WHAT YOU WILL DO:
Nothing in the listing should differ in your copy; retype it all exactly.

START THE DATA

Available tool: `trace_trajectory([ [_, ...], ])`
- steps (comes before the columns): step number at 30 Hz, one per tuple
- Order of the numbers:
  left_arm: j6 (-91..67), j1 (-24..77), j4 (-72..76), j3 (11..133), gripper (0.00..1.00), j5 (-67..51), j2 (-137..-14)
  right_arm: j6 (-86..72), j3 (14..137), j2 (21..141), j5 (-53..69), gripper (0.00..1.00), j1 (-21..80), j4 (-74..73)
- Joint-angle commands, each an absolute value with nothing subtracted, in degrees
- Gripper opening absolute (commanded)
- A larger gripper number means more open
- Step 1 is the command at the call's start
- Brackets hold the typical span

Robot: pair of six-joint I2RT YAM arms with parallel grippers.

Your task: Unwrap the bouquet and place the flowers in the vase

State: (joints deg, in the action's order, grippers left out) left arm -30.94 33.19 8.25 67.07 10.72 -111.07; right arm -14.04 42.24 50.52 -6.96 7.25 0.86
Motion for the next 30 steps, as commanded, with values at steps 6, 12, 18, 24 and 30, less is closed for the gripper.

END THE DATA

EXERCISE RESPONSE:
Available tool: `trace_trajectory([ [_, ...], ])`
- steps (comes before the columns): step number at 30 Hz, one per tuple
- Order of the numbers:
  left_arm: j6 (-91..67), j1 (-24..77), j4 (-72..76), j3 (11..133), gripper (0.00..1.00), j5 (-67..51), j2 (-137..-14)
  right_arm: j6 (-86..72), j3 (14..137), j2 (21..141), j5 (-53..69), gripper (0.00..1.00), j1 (-21..80), j4 (-74..73)
- Joint-angle commands, each an absolute value with nothing subtracted, in degrees
- Gripper opening absolute (commanded)
- A larger gripper number means more open
- Step 1 is the command at the call's start
- Brackets hold the typical span

Robot: pair of six-joint I2RT YAM arms with parallel grippers.

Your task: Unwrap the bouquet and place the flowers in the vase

State: (joints deg, in the action's order, grippers left out) left arm -30.94 33.19 8.25 67.07 10.72 -111.07; right arm -14.04 42.24 50.52 -6.96 7.25 0.86
Motion for the next 30 steps, as commanded, with values at steps 6, 12, 18, 24 and 30, less is closed for the gripper.

The required answer is now complete.